Although Princess Grace had officially retired from acting, there had been several offers to the princess for roles in movies as early as 1962 when Grace turned down the lead part of Marne and as late as 1982 by ABC Television, which showed interest in an independent film entitled Rearranged, in which Grace and Rainier had worked together in the 33-minute project, the offers coming to nothing.
Grace and Rainier hosted numerous civic and social events at the palace and paid state visits all over the world. The couple’s broad interests brought a stimulating mix of artists and visitors to Monaco with Monte Carlo experiencing a new resurrection as a primary destination for the jet-set and famous.
Tragedy struck on the 13th September 1982, when Princess Grace and 17-year-old Princess Stephanie were driving along the cliffs of the Côte d’Azur region of southern France on their way back home from their summer residence. Grace suffered a cerebral haemorrhage at the wheel and lost control of the vehicle, which spun off the cliff’s edge and plunged down a 45-foot embankment. Both Grace and Stephanie were rushed to a hospital where Princess Grace spent 24 hours in a coma before succumbing to her fatal injuries and died the next day at the age of just 52.
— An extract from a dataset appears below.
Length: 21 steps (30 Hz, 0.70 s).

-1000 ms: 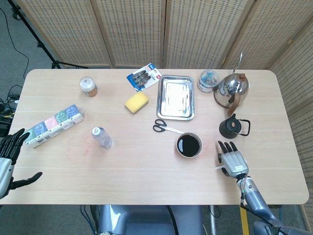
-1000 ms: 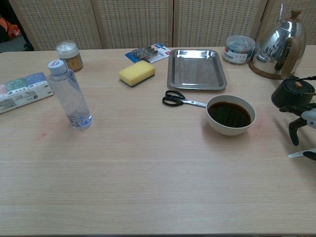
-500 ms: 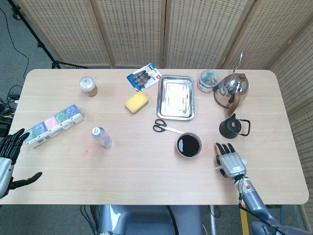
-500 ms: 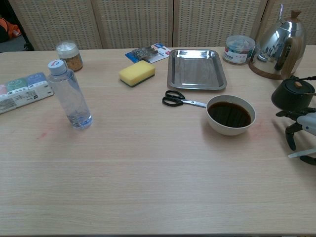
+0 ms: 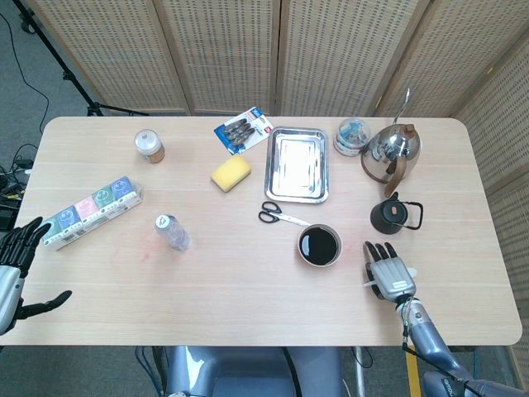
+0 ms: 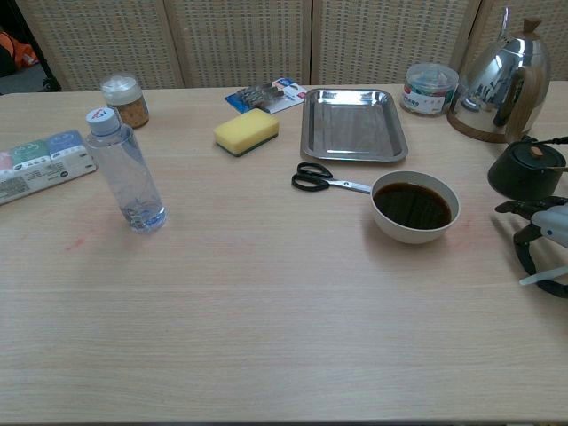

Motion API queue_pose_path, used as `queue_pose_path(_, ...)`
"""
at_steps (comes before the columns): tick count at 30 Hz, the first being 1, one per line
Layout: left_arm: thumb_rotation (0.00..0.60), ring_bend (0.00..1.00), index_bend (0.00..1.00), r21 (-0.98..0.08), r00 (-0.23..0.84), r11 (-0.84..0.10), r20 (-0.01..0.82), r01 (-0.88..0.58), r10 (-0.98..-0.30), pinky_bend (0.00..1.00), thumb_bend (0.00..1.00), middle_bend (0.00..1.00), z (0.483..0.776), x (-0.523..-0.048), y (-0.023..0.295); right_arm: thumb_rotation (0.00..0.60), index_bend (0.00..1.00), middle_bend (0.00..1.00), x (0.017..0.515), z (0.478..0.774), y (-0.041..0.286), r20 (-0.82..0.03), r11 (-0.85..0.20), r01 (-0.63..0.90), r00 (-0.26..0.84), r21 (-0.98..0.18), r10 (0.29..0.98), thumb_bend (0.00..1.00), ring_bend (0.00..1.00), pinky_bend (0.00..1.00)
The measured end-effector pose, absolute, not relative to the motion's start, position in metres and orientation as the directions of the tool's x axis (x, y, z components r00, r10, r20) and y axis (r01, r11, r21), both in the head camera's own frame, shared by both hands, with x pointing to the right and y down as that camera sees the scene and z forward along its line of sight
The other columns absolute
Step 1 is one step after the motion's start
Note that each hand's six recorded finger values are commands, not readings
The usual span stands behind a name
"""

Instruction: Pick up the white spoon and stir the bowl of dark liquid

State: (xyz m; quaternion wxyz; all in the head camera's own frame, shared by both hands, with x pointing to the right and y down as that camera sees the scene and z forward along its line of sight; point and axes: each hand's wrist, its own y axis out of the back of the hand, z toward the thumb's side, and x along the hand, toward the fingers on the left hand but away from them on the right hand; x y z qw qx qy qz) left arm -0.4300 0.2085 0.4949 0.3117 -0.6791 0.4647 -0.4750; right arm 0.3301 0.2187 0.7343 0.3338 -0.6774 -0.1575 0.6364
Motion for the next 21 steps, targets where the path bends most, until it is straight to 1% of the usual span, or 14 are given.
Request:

Her state funeral was held at the same Cathedral, where, 26 years earlier, she had married Prince Rainier at their splendid ceremony. Those who were in attendance were her husband and two eldest children (Princess Stephanie was still recovering in hospital from her injuries sustained in the auto accident which claimed the life of her mother). Also paying their respects were First Lady Nancy Reagan and many close friends of Grace from her days in Hollywood. Princess Grace was laid to rest in the princely crypts adjacent to the Cathedral of Our Lady Immaculate.
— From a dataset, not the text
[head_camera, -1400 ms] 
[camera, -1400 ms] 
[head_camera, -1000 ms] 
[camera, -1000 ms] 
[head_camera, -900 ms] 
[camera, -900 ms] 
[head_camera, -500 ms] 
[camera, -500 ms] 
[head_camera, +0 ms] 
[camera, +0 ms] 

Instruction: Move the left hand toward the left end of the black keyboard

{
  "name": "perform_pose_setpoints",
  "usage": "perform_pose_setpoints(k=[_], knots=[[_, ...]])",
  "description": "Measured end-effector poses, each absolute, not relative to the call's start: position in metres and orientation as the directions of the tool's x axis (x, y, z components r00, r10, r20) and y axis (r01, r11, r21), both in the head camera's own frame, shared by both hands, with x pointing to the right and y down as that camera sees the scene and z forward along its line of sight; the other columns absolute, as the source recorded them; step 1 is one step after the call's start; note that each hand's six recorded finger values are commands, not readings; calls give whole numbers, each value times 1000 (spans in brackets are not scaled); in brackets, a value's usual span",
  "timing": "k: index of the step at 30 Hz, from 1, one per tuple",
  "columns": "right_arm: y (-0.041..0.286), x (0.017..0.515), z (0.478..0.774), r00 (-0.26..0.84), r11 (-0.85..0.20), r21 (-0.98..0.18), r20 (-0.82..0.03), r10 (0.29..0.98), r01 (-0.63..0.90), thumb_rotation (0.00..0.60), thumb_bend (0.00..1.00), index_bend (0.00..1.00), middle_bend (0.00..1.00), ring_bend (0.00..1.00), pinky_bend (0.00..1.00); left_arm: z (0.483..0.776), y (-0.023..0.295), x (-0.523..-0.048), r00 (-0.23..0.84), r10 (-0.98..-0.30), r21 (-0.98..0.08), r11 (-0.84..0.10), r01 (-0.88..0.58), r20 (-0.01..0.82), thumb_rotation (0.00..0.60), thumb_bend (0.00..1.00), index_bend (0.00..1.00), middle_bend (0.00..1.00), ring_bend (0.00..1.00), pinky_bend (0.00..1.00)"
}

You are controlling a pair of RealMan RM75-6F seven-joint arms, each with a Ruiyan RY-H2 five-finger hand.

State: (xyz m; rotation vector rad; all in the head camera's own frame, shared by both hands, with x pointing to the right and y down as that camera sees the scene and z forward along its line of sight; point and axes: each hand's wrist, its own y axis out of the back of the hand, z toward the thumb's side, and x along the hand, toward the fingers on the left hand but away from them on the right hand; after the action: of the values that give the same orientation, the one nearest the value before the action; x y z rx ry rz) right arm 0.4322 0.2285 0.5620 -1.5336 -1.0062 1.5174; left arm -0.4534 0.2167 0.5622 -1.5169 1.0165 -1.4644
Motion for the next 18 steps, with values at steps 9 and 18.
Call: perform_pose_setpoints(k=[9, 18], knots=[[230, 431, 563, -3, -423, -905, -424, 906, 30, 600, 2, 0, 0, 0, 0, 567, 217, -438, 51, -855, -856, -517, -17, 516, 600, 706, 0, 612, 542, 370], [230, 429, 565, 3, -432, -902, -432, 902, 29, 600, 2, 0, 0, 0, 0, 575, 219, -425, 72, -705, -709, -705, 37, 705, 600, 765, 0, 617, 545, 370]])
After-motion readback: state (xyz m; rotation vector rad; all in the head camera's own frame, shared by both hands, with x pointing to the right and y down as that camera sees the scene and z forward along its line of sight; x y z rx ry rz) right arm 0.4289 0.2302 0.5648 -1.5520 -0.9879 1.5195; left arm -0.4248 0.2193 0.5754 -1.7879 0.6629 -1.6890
In the year of her death, she was portrayed on a commemorative 10-franc coin issued by the Monegasque Treasury, and on the 25th year of her death in 2007, an effigy of Princess Grace was included on a €2 commemorative coin. Grace Kelly, the actress, is listed 13th among the American Film Institute’s 25 Greatest Female Stars of Classical Hollywood Cinema.
The children of Princess Grace and Prince Rainier III continue their strong relationship with the country of their mother’s birth and with the Kelly family.
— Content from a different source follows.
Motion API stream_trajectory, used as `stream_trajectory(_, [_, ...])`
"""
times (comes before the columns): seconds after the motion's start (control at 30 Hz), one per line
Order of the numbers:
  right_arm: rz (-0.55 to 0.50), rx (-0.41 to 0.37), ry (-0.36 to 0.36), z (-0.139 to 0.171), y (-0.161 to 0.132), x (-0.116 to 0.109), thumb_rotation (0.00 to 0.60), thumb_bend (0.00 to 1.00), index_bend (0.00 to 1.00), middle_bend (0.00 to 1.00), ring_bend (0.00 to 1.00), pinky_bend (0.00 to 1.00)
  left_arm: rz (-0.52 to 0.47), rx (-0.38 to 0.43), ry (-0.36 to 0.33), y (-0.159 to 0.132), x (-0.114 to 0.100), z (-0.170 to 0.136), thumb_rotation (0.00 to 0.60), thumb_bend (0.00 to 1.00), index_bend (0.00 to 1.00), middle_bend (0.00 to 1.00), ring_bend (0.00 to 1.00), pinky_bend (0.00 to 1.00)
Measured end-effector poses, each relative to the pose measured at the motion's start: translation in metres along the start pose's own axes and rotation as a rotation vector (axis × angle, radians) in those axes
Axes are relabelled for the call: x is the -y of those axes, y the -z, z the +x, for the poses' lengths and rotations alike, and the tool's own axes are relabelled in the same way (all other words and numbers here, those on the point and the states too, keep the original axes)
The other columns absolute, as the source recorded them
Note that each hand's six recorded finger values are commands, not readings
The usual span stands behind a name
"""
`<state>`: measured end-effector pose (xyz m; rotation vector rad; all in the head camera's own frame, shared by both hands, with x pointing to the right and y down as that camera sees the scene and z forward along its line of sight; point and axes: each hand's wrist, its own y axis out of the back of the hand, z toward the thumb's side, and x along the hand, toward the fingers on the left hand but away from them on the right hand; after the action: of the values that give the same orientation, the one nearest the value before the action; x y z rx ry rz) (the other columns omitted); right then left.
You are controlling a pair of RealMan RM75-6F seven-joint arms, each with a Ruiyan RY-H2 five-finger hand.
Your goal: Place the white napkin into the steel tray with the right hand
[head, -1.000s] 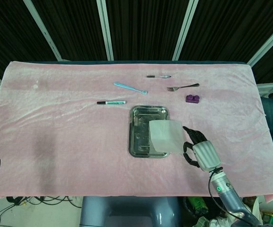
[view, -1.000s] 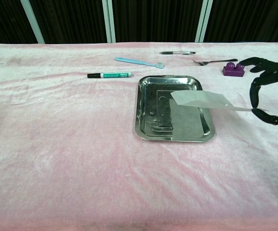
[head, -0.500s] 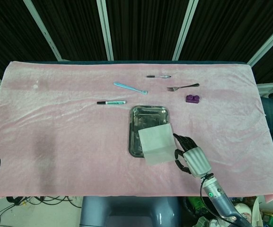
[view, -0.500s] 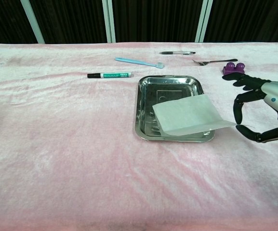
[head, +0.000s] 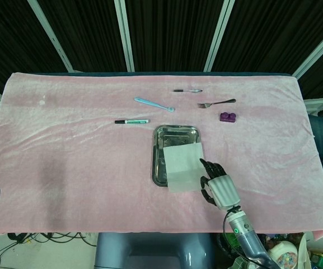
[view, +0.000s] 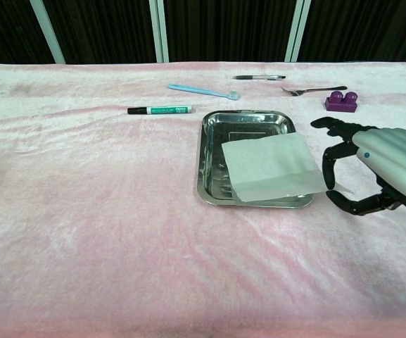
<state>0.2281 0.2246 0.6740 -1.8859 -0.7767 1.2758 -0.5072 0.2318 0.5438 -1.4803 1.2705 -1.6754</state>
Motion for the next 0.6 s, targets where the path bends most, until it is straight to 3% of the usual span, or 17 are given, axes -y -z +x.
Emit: stream_trajectory(0.6, [-0.037,0.027,-0.037,-0.014,-0.02,0.003,0.6,0.44,0.79,0.05,0.13,0.15,0.001,0.0,0.003,-0.001,0.001,0.0,0.6,0.4,0.15,0.05,0.0,0.0])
HSH Prince Albert II succeeded his father as Sovereign Prince of Monaco on the 19th November 2005, after the death of his father, Prince Rainier lll, at the age of 81. On the 1st July 2011, HSH Prince Albert II of Monaco married Miss Charlene Wittstock, a former Olympic swimmer born in South Africa. Their children, twins Prince Jacques and Princess Gabriella, were born on the 10th December 2014.
HRH Princess Caroline, the Princess of Hanover, is married to His Royal Highness Prince Ernst of Hanover, and together they are the parents of six children from their marriage and from previous marriages.
HSH Princess Stephanie lives in Monaco where she is raising her three children. Because of her long-time interest in the fight against AIDS and her activist presidency of Monaco-sida, she was named a special representative for Monaco to UNAIDS. She spoke to the international delegation at the 2006 high-level meeting on AIDS at the UN General Assembly in New York.